Tuesday, May 19th, 2009

Mighty Mighty Spade & Whitey / The Impressions

Listen: Mighty Mighty Spade & Whitey / The Impressions ImpressionsMighty.mp3

Was it by coincidence the album from which this, and it’s flip side ‘Choice Of Color’, came sported a title THE YOUNG MODS’ FORGOTTEN STORY? What fan of the under appreciated US Blues/RnB/Soul sound, so loved in the UK, would not embrace it whole heartedly? After all, the mods championed Tamla/Motown, James Brown, all things blues, ska and multi racial in the years prior to this 1969 release.
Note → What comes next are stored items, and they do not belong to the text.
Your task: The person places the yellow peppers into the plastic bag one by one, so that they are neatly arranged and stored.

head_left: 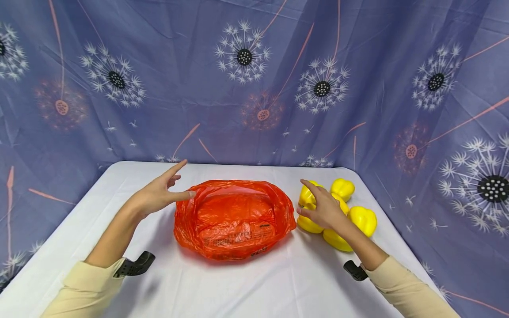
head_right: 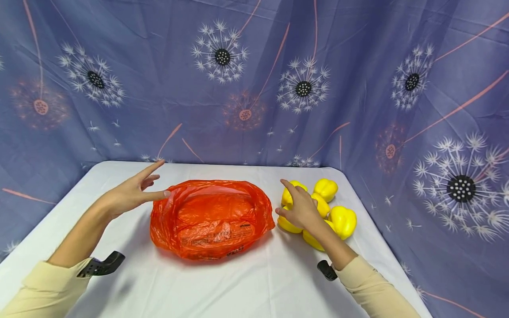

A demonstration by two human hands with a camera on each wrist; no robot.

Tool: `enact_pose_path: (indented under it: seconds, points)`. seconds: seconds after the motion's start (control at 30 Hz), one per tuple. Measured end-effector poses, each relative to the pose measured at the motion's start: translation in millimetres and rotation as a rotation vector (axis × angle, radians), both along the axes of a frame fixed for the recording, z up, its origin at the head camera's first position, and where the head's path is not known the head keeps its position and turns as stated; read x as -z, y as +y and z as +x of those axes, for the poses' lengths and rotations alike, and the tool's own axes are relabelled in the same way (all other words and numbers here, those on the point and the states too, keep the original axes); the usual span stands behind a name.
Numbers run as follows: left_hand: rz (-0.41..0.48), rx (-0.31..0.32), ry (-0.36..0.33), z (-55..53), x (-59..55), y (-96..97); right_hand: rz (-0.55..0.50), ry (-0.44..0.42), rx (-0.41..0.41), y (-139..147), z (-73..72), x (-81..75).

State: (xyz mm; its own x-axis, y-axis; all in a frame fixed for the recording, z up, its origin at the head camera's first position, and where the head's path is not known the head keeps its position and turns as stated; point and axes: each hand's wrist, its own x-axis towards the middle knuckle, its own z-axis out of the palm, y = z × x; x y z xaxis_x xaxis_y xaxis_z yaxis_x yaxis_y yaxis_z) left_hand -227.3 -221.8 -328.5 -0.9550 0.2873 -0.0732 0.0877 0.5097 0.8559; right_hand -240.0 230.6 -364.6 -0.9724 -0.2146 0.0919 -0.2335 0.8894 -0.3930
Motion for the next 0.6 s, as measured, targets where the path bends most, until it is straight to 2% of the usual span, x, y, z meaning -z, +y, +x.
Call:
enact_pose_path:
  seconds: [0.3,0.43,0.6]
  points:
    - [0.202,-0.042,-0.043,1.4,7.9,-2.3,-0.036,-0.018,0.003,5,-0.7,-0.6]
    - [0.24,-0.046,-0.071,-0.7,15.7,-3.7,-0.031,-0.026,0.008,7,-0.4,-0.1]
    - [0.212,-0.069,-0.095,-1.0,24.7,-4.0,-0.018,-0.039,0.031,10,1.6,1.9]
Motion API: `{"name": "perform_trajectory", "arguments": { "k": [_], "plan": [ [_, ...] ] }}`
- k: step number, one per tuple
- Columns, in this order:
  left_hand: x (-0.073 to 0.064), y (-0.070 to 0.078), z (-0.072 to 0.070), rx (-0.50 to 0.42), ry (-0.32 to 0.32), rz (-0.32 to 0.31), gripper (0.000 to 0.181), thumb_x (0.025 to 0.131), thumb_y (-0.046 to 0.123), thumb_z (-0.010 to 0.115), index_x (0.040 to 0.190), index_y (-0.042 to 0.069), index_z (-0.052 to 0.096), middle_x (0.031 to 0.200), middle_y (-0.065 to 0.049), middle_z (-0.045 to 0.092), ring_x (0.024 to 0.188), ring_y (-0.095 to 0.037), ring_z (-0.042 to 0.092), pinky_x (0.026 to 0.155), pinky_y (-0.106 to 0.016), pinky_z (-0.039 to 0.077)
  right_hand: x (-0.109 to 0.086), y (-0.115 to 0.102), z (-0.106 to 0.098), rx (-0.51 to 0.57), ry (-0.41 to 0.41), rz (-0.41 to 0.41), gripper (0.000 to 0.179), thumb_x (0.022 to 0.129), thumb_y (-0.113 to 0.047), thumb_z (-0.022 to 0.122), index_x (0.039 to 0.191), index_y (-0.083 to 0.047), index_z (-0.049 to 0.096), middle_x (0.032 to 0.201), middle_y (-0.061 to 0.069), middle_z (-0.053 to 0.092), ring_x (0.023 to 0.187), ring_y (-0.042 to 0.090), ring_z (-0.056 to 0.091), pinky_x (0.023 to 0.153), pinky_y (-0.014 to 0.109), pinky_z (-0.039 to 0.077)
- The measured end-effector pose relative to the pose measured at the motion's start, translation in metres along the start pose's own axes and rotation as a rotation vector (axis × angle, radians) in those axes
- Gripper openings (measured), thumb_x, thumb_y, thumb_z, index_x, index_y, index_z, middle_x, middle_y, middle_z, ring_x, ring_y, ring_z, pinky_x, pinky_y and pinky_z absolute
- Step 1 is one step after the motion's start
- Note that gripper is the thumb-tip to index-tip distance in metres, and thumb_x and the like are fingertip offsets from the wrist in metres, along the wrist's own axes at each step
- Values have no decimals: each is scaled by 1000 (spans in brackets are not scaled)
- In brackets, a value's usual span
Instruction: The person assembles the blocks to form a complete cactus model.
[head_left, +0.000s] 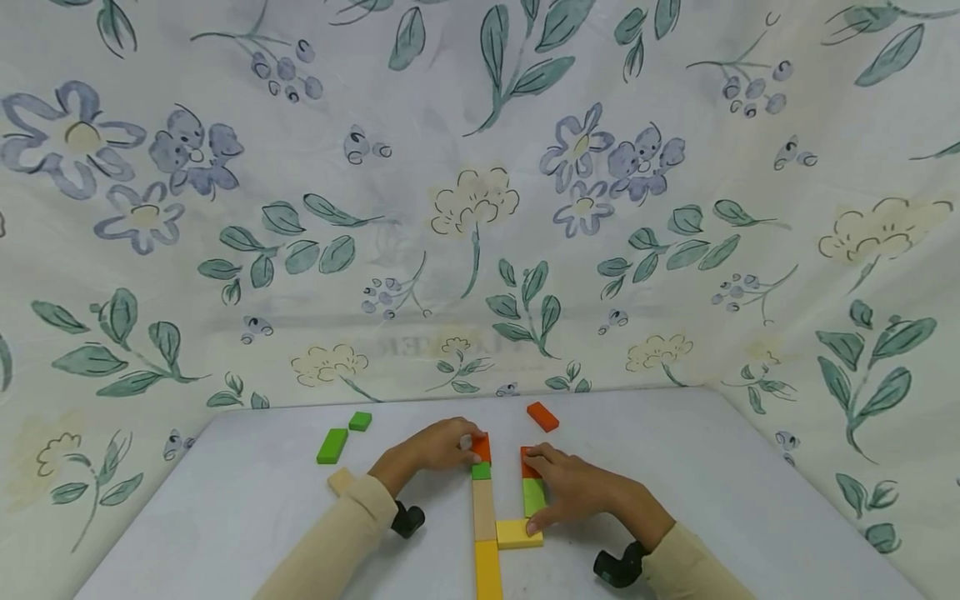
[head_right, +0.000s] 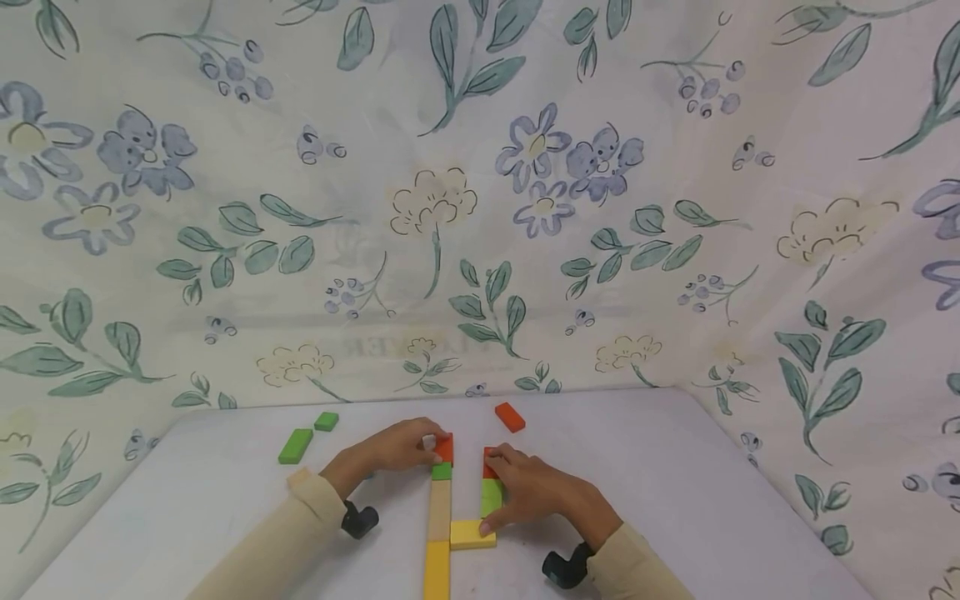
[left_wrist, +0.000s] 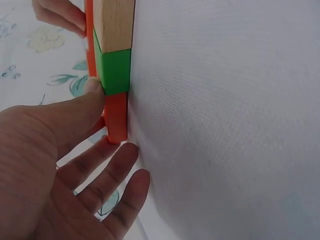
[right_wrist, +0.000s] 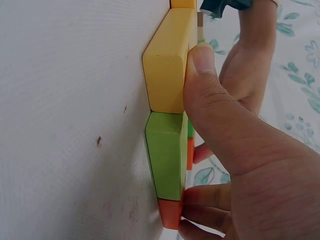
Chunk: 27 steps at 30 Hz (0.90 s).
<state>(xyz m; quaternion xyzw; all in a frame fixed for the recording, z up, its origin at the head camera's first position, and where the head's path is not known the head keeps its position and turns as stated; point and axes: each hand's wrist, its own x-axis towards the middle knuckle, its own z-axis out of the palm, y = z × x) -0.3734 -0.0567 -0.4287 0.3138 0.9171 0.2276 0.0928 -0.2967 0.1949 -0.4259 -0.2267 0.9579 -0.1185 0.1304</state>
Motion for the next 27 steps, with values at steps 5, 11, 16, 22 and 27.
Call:
{"name": "perform_trajectory", "arguments": {
  "k": [5, 11, 16, 22, 27],
  "plan": [
    [-1, 0, 0, -5, -1, -12, 40, 92, 24, 73, 128, 8, 67, 130, -7, 65, 123, -25, 58, 109, -46, 45, 1, 0, 1, 0, -4, 3, 109, 66, -70, 78, 151, -13, 42, 154, 6, 39, 120, 23, 53, 106, 49, 48],
    [-2, -1, 0, -3, 11, -7, 39, 92, 24, 73, 127, 8, 67, 130, -7, 65, 121, -24, 59, 108, -46, 47, 1, 0, 1, -5, -5, 6, 109, 66, -71, 77, 152, -14, 41, 155, 6, 38, 124, 24, 52, 106, 50, 48],
    [-3, -2, 2, 0, 24, 7, 37, 92, 24, 73, 125, 7, 68, 129, -7, 66, 121, -25, 59, 107, -46, 47, 0, 0, 0, -7, -5, 7, 109, 66, -72, 76, 152, -14, 41, 156, 5, 38, 126, 25, 51, 107, 51, 47],
    [-3, -1, 2, 0, 27, -6, 35, 92, 24, 73, 123, 8, 70, 131, -8, 66, 125, -28, 58, 109, -47, 45, -1, -1, 0, -2, -1, 8, 109, 66, -72, 76, 152, -13, 42, 156, 6, 37, 127, 26, 52, 107, 51, 47],
    [-4, -1, 1, 6, 22, -17, 33, 91, 25, 74, 120, 10, 70, 132, -8, 65, 125, -28, 58, 109, -47, 46, -1, -1, 0, -3, 1, 10, 109, 66, -71, 77, 151, -13, 42, 156, 6, 38, 127, 27, 51, 106, 52, 47]
  ]
}}
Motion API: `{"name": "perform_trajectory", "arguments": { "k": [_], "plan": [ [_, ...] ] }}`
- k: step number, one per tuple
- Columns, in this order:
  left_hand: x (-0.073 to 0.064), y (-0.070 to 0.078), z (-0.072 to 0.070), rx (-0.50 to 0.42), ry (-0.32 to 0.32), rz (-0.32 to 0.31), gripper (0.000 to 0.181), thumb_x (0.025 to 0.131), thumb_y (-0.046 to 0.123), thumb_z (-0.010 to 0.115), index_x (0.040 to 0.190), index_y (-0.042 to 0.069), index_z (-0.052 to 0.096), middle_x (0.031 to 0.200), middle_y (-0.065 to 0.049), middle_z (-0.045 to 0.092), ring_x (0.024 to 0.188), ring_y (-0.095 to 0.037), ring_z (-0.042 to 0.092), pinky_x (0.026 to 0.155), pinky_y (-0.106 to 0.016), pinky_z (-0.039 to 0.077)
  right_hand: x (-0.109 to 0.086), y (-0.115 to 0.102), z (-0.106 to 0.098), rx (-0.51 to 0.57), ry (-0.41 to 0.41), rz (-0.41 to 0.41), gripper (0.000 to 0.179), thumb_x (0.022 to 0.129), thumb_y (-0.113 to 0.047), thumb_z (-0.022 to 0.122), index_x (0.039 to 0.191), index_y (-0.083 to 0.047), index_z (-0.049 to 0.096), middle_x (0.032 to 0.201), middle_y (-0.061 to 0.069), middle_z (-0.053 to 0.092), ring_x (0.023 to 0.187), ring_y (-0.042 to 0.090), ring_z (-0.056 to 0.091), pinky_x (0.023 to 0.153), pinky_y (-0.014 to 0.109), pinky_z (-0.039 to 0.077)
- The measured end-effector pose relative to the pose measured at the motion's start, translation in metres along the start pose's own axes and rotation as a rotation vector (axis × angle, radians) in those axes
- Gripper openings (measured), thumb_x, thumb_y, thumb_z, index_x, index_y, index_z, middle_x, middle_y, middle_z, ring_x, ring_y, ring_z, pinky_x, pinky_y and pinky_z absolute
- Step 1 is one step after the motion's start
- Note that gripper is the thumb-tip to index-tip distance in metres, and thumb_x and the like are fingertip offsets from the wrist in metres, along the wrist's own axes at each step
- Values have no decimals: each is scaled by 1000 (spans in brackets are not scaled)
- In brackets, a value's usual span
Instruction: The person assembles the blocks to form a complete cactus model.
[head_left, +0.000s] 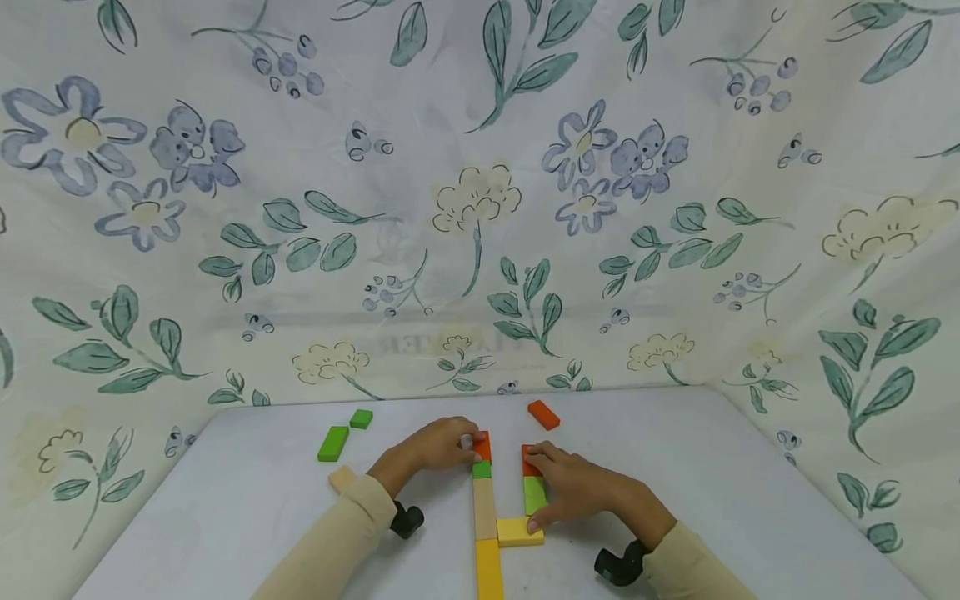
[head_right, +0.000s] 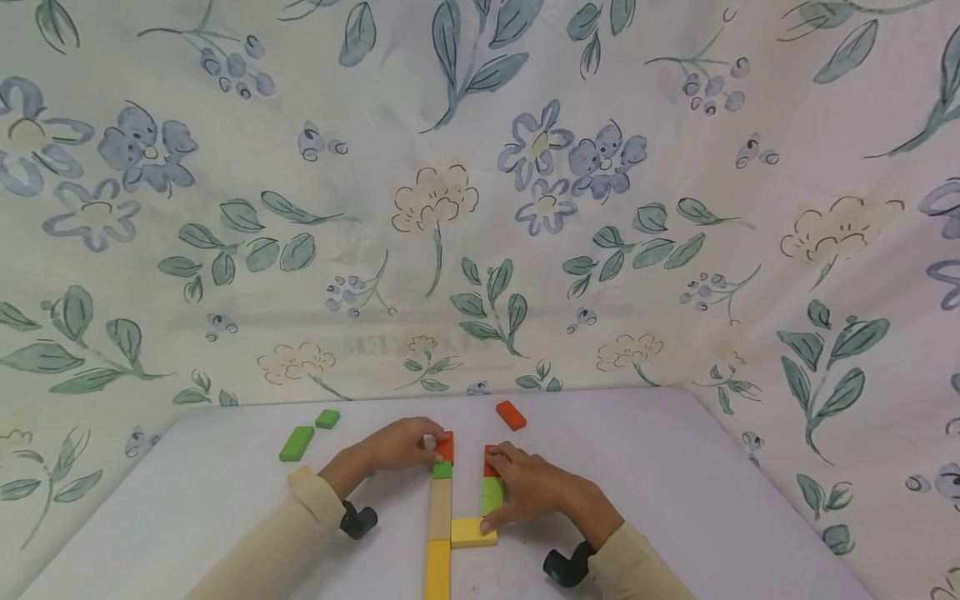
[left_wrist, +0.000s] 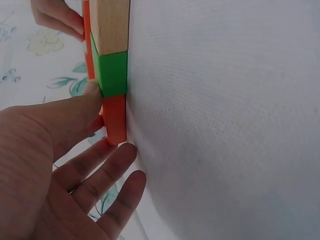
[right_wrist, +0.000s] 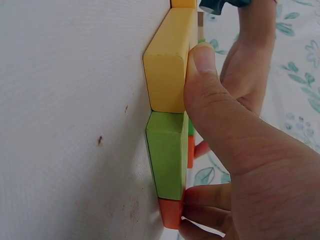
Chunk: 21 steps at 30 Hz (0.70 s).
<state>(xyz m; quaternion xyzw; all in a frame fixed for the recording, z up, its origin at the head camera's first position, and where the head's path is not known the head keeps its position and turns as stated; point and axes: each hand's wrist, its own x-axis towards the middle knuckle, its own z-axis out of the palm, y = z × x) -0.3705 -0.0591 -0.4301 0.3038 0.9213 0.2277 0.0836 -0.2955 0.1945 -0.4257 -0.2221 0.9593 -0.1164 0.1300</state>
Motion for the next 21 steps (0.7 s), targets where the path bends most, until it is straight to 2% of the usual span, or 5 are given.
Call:
{"name": "perform_trajectory", "arguments": {
  "k": [21],
  "plan": [
    [-3, 1, -1, -8, -11, -1, 35, 88, 29, 77, 118, 11, 70, 122, -3, 68, 103, -18, 59, 98, -42, 52, 1, 2, 1, -5, 1, -22, 109, 67, -70, 77, 152, -11, 40, 157, 8, 37, 128, 28, 51, 107, 53, 46]
  ]
}}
Capturing the heroin chic of Harlem, glorified by endless blaxploitation films, ‘Mighty Mighty Spade & Whitey’ was the real theme of racial tensions in every inner city public school. If you lived it, you’d know. Relegated to a B side, it’s a bit of an undiscovered gem.

Impossible now not to respect, even worship, the mere sound of Curtis Mayfield’s fragile falsetto voice, his style was in extreme contrast to the sound of rollicking soul, then dominating the charts. It’s gratifying that he, along with Donny Hathaway, tended to define the mainstream almost overnight.